> _WORK INSTRUCTION_: Report every line of the data where the string "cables" appears.

++++ EXERCISE DATA

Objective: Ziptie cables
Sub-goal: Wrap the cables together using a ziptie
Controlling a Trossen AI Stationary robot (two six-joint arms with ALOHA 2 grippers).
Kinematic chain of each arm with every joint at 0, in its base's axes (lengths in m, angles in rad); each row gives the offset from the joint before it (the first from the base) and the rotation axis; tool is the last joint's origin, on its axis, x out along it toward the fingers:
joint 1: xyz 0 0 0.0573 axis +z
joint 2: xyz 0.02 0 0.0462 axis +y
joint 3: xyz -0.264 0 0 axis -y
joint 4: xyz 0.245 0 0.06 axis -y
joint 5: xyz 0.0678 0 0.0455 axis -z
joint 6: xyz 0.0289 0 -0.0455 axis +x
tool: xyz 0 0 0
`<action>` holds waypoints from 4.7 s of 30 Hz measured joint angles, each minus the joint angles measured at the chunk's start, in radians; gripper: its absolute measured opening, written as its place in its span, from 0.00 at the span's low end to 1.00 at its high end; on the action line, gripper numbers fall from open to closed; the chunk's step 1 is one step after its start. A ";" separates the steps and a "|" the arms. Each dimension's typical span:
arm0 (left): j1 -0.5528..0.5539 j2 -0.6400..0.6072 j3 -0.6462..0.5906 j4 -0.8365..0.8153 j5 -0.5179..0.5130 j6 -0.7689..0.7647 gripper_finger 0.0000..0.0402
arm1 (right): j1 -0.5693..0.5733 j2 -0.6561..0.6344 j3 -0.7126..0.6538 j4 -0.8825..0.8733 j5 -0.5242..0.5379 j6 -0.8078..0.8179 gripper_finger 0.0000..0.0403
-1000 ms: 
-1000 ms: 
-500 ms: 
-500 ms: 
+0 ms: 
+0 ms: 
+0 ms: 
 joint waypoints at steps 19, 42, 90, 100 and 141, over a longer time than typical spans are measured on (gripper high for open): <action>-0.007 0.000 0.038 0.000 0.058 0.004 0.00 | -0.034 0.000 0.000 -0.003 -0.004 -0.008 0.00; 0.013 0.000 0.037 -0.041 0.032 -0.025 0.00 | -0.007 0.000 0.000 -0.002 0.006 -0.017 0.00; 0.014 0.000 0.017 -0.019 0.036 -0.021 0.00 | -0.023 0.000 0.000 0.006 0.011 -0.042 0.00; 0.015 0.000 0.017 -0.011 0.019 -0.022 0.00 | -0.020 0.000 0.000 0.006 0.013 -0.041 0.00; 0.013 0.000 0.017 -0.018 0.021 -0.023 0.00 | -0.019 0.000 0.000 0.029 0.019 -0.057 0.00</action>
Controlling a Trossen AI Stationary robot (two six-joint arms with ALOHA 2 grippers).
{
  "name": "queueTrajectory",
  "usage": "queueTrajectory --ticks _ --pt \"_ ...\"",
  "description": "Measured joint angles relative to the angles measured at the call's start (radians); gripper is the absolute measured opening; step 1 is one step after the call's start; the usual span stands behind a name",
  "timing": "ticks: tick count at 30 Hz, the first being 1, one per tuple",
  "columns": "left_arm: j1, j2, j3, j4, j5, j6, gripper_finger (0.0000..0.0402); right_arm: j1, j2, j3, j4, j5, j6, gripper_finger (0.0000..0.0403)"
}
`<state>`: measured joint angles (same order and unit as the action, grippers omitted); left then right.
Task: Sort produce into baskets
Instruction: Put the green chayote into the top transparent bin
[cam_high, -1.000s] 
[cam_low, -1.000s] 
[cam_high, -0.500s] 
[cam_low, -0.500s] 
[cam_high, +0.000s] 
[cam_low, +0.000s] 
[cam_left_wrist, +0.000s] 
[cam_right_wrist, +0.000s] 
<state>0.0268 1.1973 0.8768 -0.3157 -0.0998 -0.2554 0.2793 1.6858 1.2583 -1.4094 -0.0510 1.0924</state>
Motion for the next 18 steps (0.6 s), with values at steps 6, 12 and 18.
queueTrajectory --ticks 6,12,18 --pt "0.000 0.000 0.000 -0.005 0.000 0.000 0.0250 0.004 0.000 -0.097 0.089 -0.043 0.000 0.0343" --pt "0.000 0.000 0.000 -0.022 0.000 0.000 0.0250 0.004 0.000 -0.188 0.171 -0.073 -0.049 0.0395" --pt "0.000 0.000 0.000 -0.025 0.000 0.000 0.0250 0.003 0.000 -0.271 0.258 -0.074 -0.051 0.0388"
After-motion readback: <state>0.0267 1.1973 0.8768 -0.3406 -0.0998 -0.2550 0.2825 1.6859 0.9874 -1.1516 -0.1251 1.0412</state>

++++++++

> _RESULT OF THIS EXERCISE_:
Objective: Ziptie cables
Sub-goal: Wrap the cables together using a ziptie

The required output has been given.